**Your instructions**
Scan the records for the string "surface" and copy every line that holds it.

**Extracted entries**
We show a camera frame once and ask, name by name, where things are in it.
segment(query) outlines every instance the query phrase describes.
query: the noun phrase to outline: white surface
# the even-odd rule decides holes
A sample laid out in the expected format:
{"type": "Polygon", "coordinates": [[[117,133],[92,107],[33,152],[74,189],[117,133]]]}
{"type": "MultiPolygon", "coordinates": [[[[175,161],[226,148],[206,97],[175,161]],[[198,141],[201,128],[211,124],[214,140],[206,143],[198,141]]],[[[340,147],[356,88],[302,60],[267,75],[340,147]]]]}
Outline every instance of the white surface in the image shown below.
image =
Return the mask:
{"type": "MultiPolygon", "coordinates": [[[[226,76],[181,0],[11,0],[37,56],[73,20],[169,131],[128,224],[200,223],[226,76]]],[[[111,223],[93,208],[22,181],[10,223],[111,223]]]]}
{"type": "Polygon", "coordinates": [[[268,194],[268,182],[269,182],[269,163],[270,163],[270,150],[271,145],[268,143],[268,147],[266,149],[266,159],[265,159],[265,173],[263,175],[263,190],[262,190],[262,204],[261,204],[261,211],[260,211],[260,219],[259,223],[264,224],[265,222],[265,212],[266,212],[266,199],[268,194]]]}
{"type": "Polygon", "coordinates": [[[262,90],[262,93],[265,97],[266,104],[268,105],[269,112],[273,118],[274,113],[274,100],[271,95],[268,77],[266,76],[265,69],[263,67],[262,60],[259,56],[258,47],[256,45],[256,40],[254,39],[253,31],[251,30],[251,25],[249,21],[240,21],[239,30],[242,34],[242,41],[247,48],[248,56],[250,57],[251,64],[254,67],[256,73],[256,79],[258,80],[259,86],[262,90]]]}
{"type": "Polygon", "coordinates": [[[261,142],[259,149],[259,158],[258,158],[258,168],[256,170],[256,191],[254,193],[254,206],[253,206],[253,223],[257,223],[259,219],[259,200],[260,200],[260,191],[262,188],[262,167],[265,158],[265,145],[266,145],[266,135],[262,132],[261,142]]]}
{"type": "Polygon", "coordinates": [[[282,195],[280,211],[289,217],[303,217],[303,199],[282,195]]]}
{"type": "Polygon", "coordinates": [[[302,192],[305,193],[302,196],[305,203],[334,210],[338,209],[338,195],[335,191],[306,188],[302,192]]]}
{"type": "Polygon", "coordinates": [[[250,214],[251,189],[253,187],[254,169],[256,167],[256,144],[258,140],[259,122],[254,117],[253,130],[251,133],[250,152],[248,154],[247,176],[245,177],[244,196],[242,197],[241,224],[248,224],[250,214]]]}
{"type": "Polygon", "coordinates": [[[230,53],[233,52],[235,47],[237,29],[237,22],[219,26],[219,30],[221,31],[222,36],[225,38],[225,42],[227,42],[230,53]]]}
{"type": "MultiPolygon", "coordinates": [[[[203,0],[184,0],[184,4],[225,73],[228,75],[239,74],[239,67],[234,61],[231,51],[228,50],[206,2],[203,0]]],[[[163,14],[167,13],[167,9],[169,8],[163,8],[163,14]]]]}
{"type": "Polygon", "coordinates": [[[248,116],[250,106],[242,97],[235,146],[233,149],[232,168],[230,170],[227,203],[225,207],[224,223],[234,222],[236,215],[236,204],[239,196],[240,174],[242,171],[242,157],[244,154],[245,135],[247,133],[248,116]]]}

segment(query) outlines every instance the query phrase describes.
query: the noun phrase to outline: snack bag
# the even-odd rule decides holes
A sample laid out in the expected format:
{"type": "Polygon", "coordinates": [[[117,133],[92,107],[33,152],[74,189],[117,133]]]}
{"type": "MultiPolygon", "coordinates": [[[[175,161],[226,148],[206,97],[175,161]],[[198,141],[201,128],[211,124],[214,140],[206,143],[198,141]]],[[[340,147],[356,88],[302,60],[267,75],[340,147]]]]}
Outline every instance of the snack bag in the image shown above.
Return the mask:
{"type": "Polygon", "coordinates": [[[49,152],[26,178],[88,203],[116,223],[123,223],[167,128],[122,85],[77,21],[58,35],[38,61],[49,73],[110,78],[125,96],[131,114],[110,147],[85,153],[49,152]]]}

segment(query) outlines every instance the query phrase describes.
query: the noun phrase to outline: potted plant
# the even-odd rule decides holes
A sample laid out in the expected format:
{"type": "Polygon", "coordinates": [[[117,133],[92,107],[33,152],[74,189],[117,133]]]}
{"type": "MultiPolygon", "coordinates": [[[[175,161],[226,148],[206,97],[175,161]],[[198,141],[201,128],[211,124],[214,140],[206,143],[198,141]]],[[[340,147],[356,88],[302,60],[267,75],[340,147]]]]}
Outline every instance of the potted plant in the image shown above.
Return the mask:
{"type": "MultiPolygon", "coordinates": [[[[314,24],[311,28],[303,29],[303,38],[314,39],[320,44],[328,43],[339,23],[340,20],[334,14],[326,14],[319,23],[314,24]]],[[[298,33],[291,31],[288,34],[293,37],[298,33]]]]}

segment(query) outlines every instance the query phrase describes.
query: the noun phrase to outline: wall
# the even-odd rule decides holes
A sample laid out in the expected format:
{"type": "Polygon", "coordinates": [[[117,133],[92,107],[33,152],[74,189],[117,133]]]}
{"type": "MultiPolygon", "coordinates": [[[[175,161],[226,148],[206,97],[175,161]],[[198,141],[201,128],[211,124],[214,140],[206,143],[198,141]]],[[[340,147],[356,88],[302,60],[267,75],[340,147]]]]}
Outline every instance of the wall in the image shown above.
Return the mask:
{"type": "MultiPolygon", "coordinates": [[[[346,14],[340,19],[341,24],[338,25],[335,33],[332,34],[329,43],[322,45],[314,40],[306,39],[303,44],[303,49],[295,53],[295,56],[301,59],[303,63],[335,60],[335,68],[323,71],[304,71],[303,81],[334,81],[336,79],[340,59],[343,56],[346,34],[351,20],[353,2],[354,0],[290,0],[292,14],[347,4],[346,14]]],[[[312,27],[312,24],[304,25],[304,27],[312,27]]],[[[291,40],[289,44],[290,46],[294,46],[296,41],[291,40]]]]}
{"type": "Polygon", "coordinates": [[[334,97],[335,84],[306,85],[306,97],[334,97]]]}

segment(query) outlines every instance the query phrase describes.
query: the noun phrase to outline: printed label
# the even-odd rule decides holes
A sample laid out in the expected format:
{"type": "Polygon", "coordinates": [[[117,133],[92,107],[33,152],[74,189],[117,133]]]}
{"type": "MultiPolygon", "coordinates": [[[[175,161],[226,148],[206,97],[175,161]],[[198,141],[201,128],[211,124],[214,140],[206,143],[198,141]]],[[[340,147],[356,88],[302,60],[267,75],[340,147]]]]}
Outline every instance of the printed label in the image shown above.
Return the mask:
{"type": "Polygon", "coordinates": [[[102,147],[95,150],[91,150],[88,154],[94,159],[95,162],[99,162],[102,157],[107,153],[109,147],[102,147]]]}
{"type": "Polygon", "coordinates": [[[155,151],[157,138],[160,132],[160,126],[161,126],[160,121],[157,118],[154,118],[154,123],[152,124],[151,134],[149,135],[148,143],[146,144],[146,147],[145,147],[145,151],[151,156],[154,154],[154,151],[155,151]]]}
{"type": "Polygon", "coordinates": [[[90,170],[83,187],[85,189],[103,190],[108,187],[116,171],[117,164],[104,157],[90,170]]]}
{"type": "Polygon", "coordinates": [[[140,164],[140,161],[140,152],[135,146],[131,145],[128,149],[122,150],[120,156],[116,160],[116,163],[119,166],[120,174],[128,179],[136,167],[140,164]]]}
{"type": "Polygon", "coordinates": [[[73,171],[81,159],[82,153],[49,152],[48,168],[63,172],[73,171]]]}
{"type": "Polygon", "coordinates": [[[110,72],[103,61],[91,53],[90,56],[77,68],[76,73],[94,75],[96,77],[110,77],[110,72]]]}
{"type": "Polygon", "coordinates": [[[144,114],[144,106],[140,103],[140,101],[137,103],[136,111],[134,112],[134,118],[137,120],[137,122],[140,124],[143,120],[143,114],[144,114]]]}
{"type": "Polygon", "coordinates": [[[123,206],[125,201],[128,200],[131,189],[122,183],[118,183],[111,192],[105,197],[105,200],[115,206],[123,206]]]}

**The completed task**
query: the noun phrase to outline: white surface
Outline every instance of the white surface in the image shown below.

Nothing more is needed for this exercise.